• [What to produce]:
Having located "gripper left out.", write out its line and the remaining lines of the material exactly, the last one included, but not the pictures.

+===+

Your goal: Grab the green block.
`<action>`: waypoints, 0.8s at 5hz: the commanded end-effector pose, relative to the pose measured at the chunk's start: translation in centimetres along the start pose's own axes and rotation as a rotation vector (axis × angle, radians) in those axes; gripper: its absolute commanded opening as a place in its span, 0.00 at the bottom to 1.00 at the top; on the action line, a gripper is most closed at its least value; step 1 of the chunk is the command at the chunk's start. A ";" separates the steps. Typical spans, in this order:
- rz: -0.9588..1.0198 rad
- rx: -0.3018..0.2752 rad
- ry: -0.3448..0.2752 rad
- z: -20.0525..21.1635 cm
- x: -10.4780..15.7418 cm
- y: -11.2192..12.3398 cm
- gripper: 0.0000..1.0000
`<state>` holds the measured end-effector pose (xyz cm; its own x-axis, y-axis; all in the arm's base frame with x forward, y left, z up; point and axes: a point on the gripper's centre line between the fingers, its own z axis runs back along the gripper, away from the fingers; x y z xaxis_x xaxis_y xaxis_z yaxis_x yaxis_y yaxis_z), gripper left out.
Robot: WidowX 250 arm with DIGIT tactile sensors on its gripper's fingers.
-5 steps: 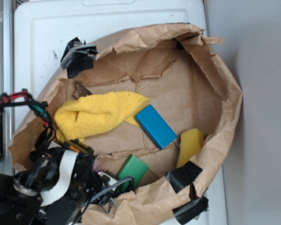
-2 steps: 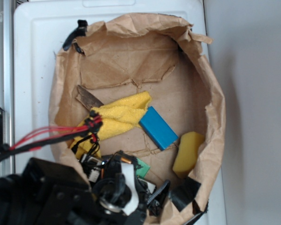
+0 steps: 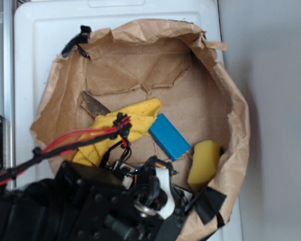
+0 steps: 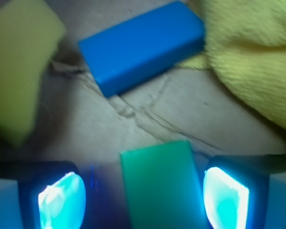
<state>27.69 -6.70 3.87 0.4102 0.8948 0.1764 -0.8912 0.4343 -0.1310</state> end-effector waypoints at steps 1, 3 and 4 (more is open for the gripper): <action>0.042 -0.028 -0.010 0.3 1.1 -1.3 0.00; 0.050 -0.067 0.006 0.5 1.3 -1.5 0.00; 0.054 -0.070 0.033 1.7 1.4 -1.2 0.00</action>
<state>28.10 -6.97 4.26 0.3888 0.9122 0.1292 -0.9033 0.4050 -0.1413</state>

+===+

• [Task result]:
`<state>` holds the measured end-effector pose (xyz cm; its own x-axis, y-axis; all in the arm's base frame with x forward, y left, z up; point and axes: a point on the gripper's centre line between the fingers, its own z axis runs back along the gripper, away from the fingers; x y z xaxis_x xaxis_y xaxis_z yaxis_x yaxis_y yaxis_z), gripper left out.
Robot: WidowX 250 arm with DIGIT tactile sensors on its gripper's fingers.
-5 steps: 
-2 steps: 
+0 steps: 
+0 steps: 
<state>27.69 -6.70 3.87 0.4102 0.8948 0.1764 -0.8912 0.4343 -0.1310</state> end-effector waypoints at steps 1, 3 and 4 (more is open for the gripper): <action>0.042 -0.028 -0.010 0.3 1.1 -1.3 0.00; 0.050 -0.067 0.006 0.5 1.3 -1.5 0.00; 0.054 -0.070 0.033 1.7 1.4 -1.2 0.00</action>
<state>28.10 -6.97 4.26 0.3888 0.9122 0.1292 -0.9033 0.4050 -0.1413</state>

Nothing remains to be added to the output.